> [DATA SECTION]

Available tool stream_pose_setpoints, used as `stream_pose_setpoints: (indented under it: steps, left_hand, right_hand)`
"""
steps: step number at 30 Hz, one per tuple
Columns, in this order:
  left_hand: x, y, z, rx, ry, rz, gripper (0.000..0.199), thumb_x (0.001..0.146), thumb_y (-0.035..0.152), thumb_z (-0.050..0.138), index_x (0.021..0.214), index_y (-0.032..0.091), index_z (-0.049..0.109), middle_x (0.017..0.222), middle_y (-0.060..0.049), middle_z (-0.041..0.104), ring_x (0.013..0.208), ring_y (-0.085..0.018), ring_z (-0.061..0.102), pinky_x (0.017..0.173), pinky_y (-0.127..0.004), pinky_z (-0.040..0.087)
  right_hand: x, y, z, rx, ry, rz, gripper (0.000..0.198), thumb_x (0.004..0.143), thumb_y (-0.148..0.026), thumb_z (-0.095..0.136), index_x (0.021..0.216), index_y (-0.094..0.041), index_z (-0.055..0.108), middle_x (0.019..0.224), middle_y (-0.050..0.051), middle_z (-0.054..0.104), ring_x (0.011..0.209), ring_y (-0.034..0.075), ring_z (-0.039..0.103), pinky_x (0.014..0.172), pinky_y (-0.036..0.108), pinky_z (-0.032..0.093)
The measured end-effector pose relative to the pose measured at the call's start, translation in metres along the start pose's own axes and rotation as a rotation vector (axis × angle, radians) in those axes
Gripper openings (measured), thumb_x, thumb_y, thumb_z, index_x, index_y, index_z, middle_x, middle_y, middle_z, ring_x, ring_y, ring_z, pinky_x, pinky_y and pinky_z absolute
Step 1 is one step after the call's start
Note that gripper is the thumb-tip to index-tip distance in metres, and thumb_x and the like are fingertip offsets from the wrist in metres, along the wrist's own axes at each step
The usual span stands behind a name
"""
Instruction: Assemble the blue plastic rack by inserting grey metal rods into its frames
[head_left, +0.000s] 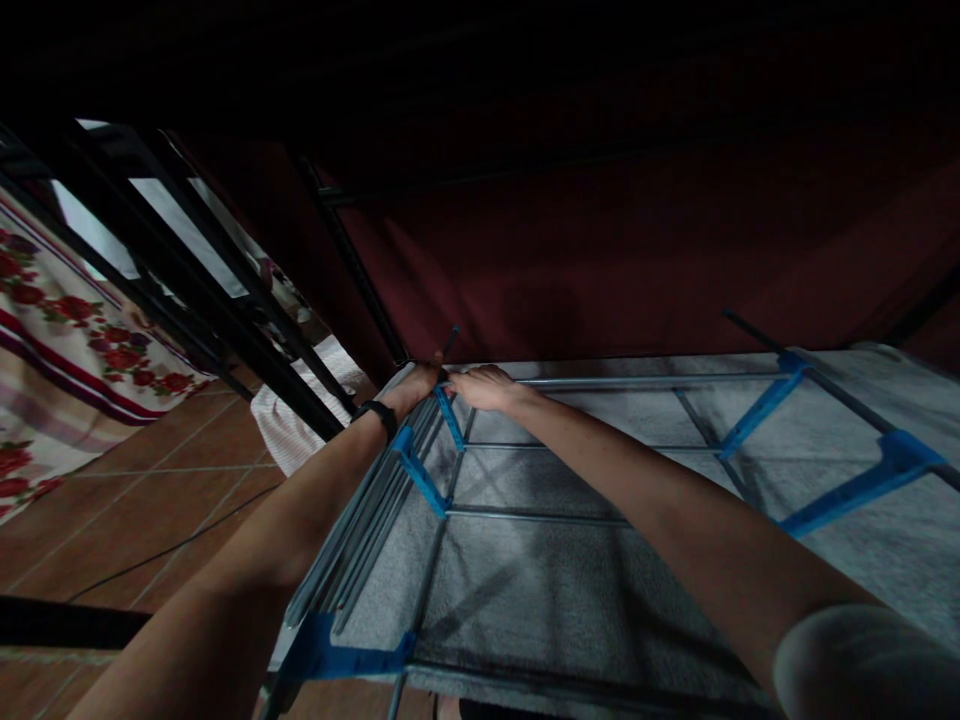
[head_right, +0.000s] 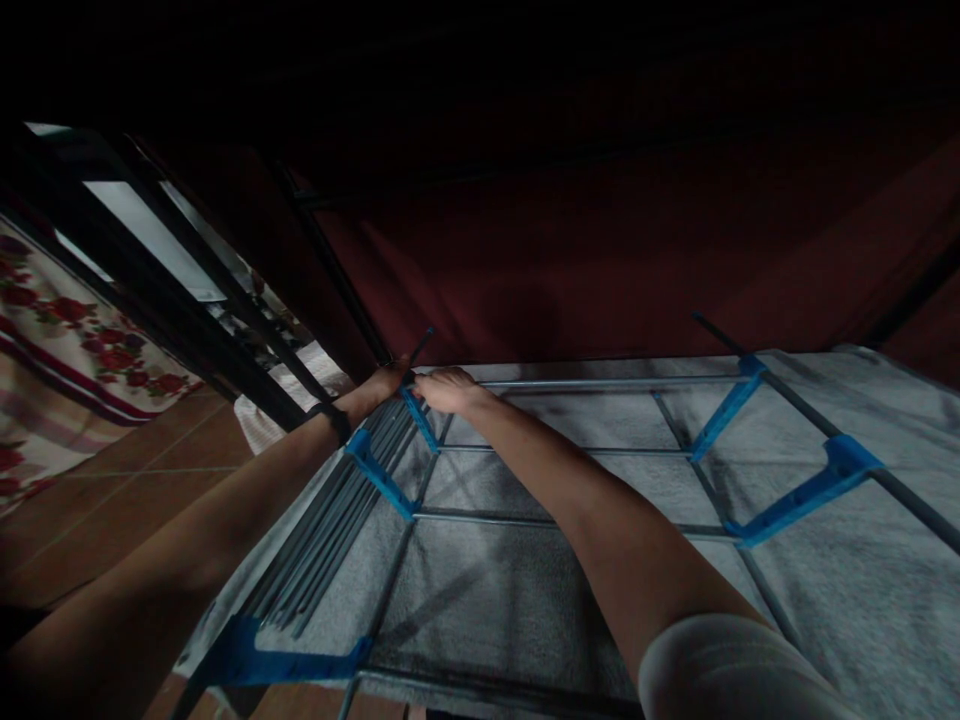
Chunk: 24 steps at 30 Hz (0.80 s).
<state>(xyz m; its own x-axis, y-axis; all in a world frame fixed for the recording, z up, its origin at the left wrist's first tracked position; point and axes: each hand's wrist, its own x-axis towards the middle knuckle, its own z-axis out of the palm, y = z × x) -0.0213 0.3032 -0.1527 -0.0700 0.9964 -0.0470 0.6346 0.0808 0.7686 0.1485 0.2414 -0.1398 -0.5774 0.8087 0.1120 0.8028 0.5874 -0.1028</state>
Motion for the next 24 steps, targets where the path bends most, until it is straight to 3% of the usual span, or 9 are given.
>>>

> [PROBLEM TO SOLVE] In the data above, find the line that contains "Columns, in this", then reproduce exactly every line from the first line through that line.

> [OUTPUT OF THE TASK]
Available tool stream_pose_setpoints, used as `stream_pose_setpoints: (indented under it: steps, left_hand, right_hand)`
"""
steps: step number at 30 Hz, one per tuple
Columns, in this order:

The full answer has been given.